The index is an immutable artifact. Internally a Blocker is a stateless spec whose build() produces a fresh BlockingIndex holding the indexed vectors; the spec mutates neither itself nor its inputs. So one built index answers many queries with no risk of cross-query state leaking, and the same DenseLinker can build many indexes over different datasets.

This is the spec → artifact law that runs through the whole library; see Architecture.

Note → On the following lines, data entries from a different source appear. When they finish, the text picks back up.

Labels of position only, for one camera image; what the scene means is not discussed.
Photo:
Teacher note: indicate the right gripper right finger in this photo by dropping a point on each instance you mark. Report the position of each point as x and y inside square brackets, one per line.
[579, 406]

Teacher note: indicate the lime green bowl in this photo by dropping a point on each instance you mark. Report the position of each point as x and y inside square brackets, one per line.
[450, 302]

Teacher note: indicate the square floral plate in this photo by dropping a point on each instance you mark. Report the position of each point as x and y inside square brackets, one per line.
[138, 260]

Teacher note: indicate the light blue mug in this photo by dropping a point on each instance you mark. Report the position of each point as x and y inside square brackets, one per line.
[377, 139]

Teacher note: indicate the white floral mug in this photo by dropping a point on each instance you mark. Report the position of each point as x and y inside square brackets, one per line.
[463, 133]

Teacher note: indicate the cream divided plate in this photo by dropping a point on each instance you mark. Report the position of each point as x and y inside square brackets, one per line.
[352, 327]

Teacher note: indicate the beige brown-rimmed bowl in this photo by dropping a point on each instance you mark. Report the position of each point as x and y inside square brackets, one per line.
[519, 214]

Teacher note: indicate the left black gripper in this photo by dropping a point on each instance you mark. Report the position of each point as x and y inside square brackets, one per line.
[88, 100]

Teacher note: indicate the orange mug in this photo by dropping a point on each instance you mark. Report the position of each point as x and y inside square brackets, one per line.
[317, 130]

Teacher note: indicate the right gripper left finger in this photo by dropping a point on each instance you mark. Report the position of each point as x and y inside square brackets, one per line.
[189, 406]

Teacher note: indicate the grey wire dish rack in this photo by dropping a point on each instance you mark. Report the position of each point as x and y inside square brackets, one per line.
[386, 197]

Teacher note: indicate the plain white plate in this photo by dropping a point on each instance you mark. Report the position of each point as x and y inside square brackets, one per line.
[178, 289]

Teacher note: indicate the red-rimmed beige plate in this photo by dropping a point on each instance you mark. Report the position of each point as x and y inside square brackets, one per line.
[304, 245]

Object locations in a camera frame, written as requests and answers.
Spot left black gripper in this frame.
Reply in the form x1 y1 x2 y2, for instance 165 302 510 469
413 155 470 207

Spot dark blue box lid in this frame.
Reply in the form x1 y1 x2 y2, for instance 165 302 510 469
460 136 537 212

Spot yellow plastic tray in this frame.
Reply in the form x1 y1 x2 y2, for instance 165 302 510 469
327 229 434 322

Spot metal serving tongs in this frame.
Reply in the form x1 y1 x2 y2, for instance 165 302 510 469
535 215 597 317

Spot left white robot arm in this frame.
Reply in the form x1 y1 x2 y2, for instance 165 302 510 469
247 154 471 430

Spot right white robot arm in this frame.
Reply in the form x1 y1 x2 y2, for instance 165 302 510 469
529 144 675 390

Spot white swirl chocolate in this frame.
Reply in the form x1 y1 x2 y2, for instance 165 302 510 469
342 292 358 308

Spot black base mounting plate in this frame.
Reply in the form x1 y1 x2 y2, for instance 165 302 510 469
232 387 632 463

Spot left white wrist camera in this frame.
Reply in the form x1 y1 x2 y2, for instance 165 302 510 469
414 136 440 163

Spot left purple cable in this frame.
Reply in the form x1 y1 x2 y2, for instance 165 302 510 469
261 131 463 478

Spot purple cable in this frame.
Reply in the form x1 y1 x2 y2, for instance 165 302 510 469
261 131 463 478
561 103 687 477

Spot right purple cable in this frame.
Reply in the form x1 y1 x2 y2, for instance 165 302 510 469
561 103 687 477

Sweeping query-time parameters

top_k and similarity_threshold are query-time parameters with sensible defaults from the blocker spec, so a threshold/top_k sweep reuses one built index instead of rebuilding it — the expensive embedding work happens once.

Persisting a built index

Building the index embeds the whole reference set — the expensive step. Save the built LinkageIndex and reload it later to query new data with no re-embedding:

idx = linker.index(left)
idx.save("master_index")            # writes a vectors.npy + meta.json bundle

from denselinkage import LinkageIndex
from denselinkage.embedding import HashedNGramEmbedder
from denselinkage.matching import ThresholdMatcher

reloaded = LinkageIndex.load(
    "master_index",
    embedder=HashedNGramEmbedder(n_features=1024, ngram=3),  # must match the saved model
    matcher=ThresholdMatcher(threshold=0.5),
)
reloaded.query(right)               # reuses the stored embeddings of `left`

The store records the embedder’s model_id and embedding_dim as provenance: if the embedder you pass to load doesn’t match, it raises IncompatibleStore — a persisted index cannot be queried with a different embedding model. The matcher is not persisted (supply any one at load). Persistence currently covers the dependency-free reference stack; other backends raise NotImplementedError.